Unrealistic Expectations and the Need for Control
Modern life comes with so many different responsibilities, whether it be work, social, or family commitments. It can be difficult not to jump on the bandwagon and add demands and expectations of our own. In this article, we’ll talk about unrealistic expectations and the need for control in more detail.
Sometimes, it can be almost impossible to not get carried away on the whirlwind that is modern life. Each of us has a seemingly endless to-do list, packed diaries and schedules to help us organize and optimize our time, and hundreds of household chores and family matters to attend to.
“Will I be a good parent?”, “If I stay late, will my manager value my work?”, “I can’t make mistakes” or “Do my friends really appreciate me?” are just some of the many questions and worries that plague our minds on a daily basis.
Self-imposed goals and expectations can lead to the mistaken belief that perfection can and should be achieved in almost every aspect of our lives.
In some respects, setting goals can help give meaning to our lives. However, problems can arise when the goals we set for ourselves are unattainable, either because they were born of impossible ideals or because they’re simply unrealistic. One example might be, “I’ll never be late for work”.
I must vs. I want
- Start by considering whether the goals you’ve set for yourself depend solely and exclusively on you. In other words, are they something you can achieve using your own personal qualities and abilities, as well as your personal circumstances and relationships?

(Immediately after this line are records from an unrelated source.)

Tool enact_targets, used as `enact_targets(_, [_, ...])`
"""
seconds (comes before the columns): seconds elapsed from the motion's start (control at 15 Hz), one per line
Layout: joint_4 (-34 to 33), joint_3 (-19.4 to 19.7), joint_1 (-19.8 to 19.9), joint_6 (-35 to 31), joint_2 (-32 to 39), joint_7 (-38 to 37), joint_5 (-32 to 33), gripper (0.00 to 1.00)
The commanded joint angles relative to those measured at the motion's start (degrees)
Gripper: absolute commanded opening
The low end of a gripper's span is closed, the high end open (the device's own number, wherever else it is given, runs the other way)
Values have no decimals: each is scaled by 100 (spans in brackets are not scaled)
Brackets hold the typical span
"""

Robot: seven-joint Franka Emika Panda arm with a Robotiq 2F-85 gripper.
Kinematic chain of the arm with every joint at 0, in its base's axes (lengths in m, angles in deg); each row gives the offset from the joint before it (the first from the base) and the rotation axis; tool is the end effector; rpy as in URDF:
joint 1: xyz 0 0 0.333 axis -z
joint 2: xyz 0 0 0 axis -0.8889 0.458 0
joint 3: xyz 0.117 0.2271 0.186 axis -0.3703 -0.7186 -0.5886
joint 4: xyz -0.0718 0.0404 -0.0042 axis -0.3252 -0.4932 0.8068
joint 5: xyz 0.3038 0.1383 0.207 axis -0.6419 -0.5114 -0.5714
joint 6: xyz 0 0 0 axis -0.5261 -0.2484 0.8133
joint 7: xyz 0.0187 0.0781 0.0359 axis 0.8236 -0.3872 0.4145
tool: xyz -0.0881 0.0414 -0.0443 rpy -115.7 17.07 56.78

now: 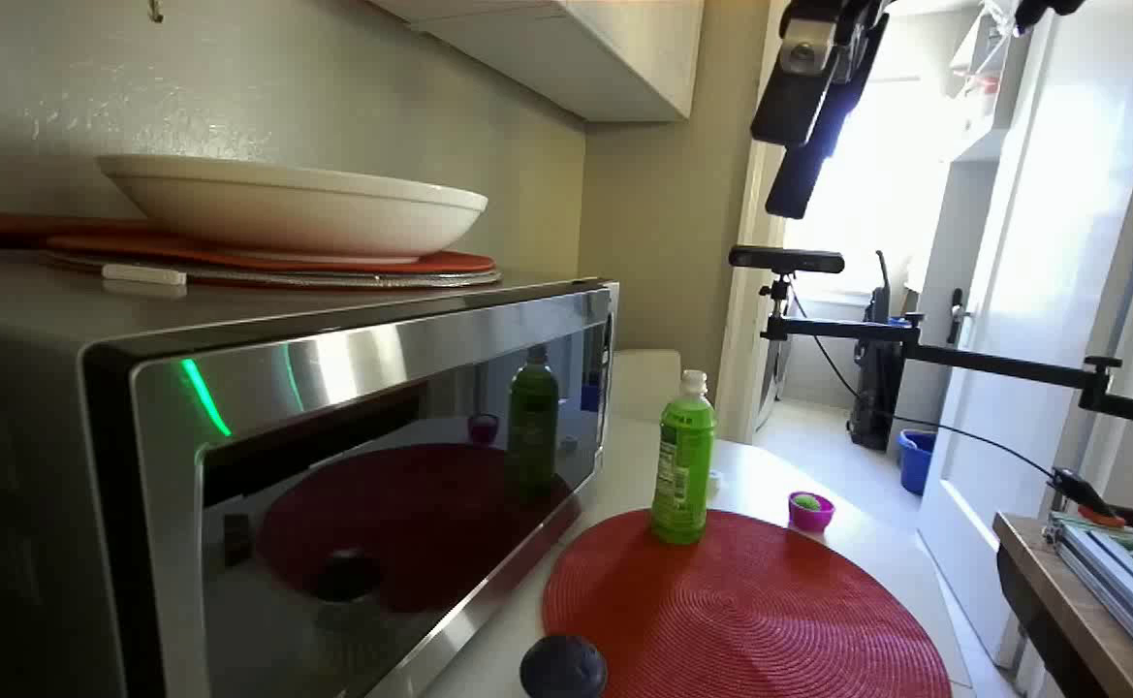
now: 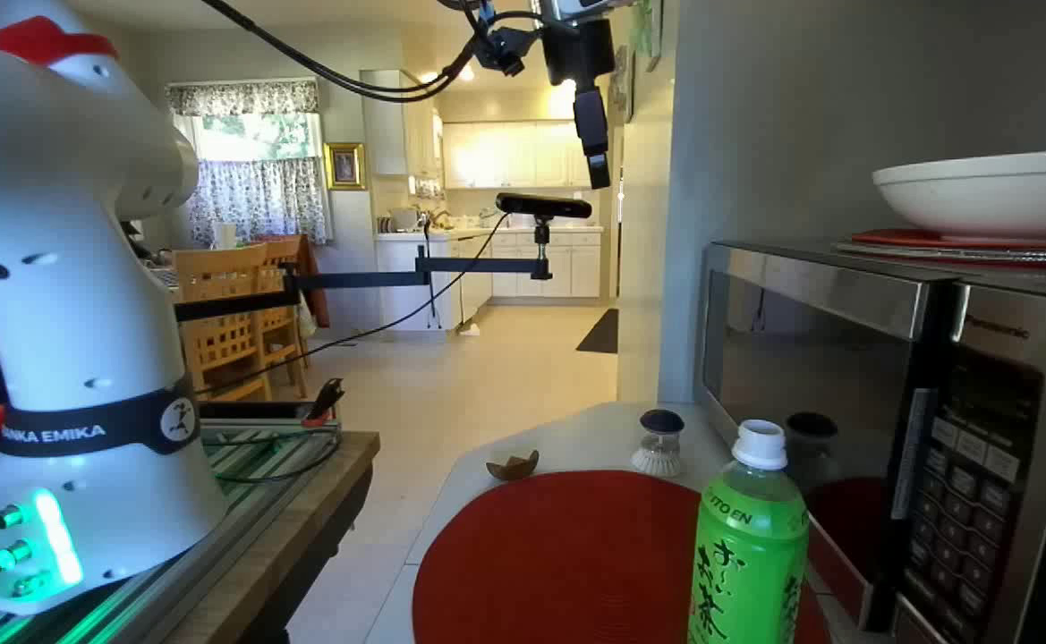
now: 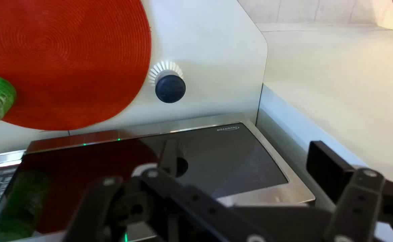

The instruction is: Put the brush in the white bowl

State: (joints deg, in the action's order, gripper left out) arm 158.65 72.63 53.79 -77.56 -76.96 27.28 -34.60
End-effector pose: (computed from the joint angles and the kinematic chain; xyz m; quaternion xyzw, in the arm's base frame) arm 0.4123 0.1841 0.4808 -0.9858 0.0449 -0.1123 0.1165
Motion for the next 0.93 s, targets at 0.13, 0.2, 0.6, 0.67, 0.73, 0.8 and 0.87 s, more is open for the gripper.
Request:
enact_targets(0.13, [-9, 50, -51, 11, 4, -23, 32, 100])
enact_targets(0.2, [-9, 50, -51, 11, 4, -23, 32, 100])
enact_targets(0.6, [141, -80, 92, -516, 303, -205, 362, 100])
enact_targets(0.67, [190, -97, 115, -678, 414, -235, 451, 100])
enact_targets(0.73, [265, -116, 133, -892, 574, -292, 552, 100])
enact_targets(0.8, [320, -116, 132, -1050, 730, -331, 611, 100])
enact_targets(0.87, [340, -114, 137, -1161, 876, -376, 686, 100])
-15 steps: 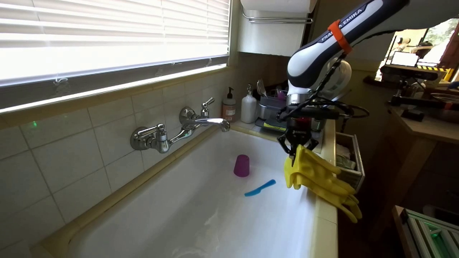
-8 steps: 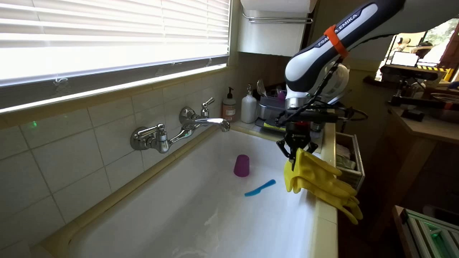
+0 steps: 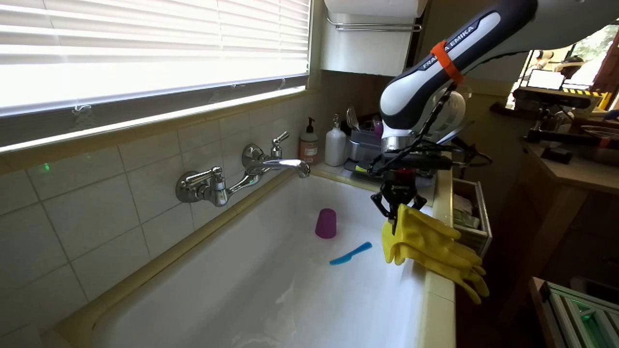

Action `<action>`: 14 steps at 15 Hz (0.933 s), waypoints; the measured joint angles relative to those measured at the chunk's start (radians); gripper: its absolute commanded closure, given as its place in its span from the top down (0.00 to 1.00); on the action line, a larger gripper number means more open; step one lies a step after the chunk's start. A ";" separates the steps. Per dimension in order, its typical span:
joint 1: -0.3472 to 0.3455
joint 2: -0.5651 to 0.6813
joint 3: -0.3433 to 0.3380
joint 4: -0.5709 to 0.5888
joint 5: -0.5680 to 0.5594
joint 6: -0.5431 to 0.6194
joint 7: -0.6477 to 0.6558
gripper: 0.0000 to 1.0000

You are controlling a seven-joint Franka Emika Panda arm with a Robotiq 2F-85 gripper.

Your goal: Take the gloves off the tap

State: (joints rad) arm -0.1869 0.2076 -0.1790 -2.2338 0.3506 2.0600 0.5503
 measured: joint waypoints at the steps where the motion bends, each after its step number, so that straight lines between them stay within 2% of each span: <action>1: 0.002 0.005 0.000 0.003 0.000 0.000 0.001 0.01; 7: 0.010 0.034 0.000 0.012 -0.004 -0.001 0.004 0.01; 8: 0.011 0.036 0.000 0.012 -0.006 -0.001 0.006 0.15; 9: 0.013 0.038 0.000 0.012 -0.008 -0.001 0.011 0.17; 10: 0.015 0.039 0.000 0.013 -0.009 -0.001 0.016 0.35; 14: 0.021 0.049 -0.001 0.020 -0.018 -0.001 0.032 0.65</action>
State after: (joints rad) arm -0.1664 0.2563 -0.1795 -2.2138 0.3327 2.0589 0.5826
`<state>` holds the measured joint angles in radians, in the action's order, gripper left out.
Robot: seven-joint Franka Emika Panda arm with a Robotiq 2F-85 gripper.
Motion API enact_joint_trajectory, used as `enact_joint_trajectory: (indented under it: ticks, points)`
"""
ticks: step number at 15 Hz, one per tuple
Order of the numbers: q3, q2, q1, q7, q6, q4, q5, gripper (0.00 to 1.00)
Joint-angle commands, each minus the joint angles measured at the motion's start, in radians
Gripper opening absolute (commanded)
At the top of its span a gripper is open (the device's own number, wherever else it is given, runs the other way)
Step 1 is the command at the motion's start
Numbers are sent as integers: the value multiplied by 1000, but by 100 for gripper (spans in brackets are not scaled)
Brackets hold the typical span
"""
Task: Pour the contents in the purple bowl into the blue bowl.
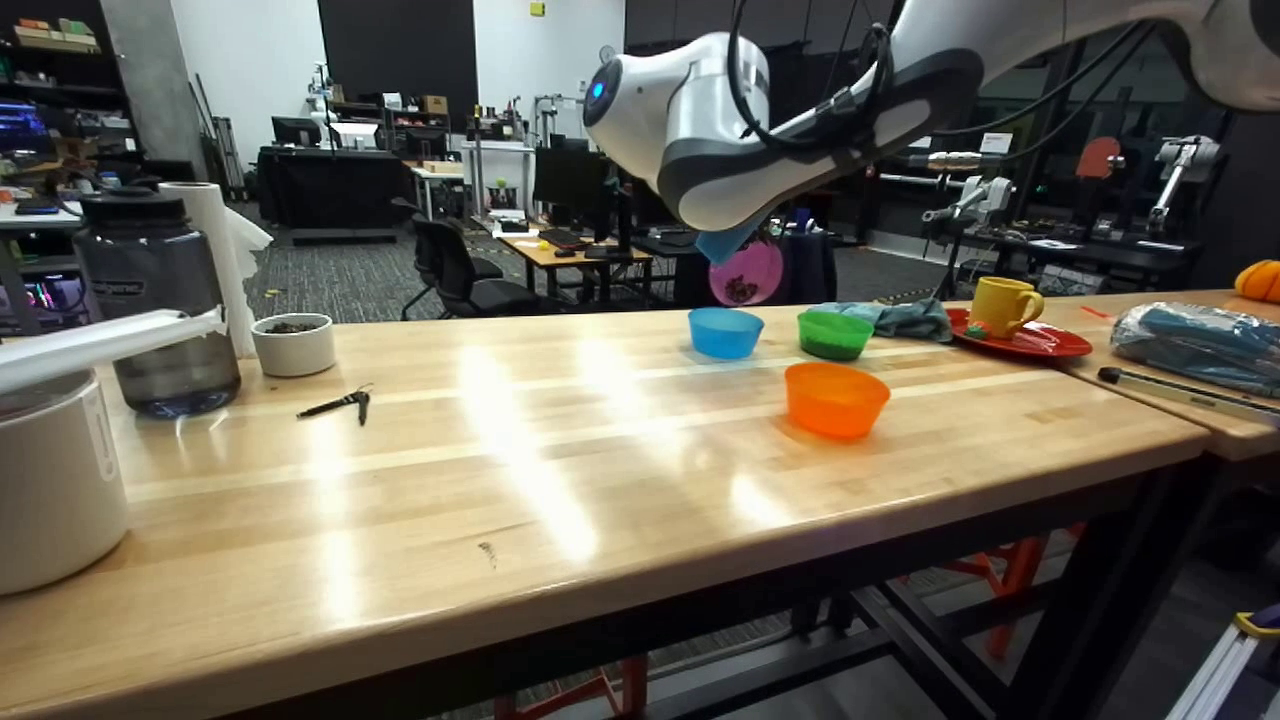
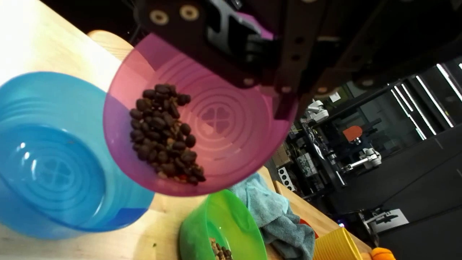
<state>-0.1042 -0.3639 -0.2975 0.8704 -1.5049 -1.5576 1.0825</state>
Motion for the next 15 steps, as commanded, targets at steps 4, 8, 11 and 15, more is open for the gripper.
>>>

- Secondly, you should also think about whether that goal is really something you want to achieve, or whether you’re only doing it in response to societal, work, or pressures or your own unrealistic expectations.
It can be helpful to carry out the following reflective exercise: try to divide your daily tasks and activities into two categories, depending on whether you consider them an obligation or a personal choice. In the first column, write, “I must or I have to” and in the second “I want or I would like”. Let’s take a look at a simple example:
“I have to stay home this weekend because I need to clean, do laundry, and iron. However, I want to go to the beach because I’d like to distract myself for a few hours”.
Distinguishing between obligation and choice
When faced with this kind of situation, we immediately start to weigh up the pros and cons for each of our options: “Do the housework” or “Go to the beach”. It’s here that we start to see the need for control, and the need to categorize our lives into what we want and what’s expected of us (or what we think is expected).
We may even deny our desire to go to the beach, using the excuse that, if we do go, we’ll only have to catch up on Monday: tackling the build-up of housework, going to work, and dealing with all our other family commitments. It’s this anxiety and negative anticipation that sparks an obsession with making the most of our time and a fear of not being productive.
The simple fact of thinking about it in these terms instantly gives our obligations more weight. Held hostage by our own expectations, we comfort ourselves with the phrase, “There’s always next weekend”.
Each of us needs to accept that life is constantly changing and evolving. No matter how hard you try, you can’t possibly control everything. Once you do that, you can start to make decisions based on your own personal concerns, needs, pleasures, and desires. In turn, this helps to promote greater health and well-being.
Taking charge of your life and suppressing these unrealistic expectations will free you from the stresses, pressures, and frustrations that such self-imposed obligations generate.
By taking this weight off our shoulders, we give ourselves permission to:
- Be ourselves without internal judgment or criticism.
- Love ourselves for who we are, accepting that we all make mistakes, and valuing our personal qualities.
- Be assertive, finding the courage to say “no” without feeling guilty.
- Spend time taking care of our mental and physical health.
- Recognize our achievements and value the effort we put into achieving them.
- Be our own top priority, listening to our needs without feeling like we’re being selfish.
Instead of setting unrealistic expectations, try to adapt
In his book The Pursuit of Perfect: How to Stop Chasing Perfection and Start Living a Richer, Happier Life Harvard Professor Tal Ben-Shahar wrote, “We strive to achieve the impossible every day”. According to Ben-Shahar, approximately 86% of us are perfectionists. This constant search for perfection is often the primary source of our unhappiness.
Learning to “take your foot off the gas” isn’t an easy task, but it can be very rewarding. In the process, you might just find the following:
- A path of self-discovery, and a greater understanding of your own inner workings.
- Greater control over our emotions and the strength to let go of aspects of your life that make you unhappy.
- The freedom to make your own choices, finding a balance between “I must” and “I want”.
- The strength to change the focus of your life to the pursuit of happiness, health, and well-being.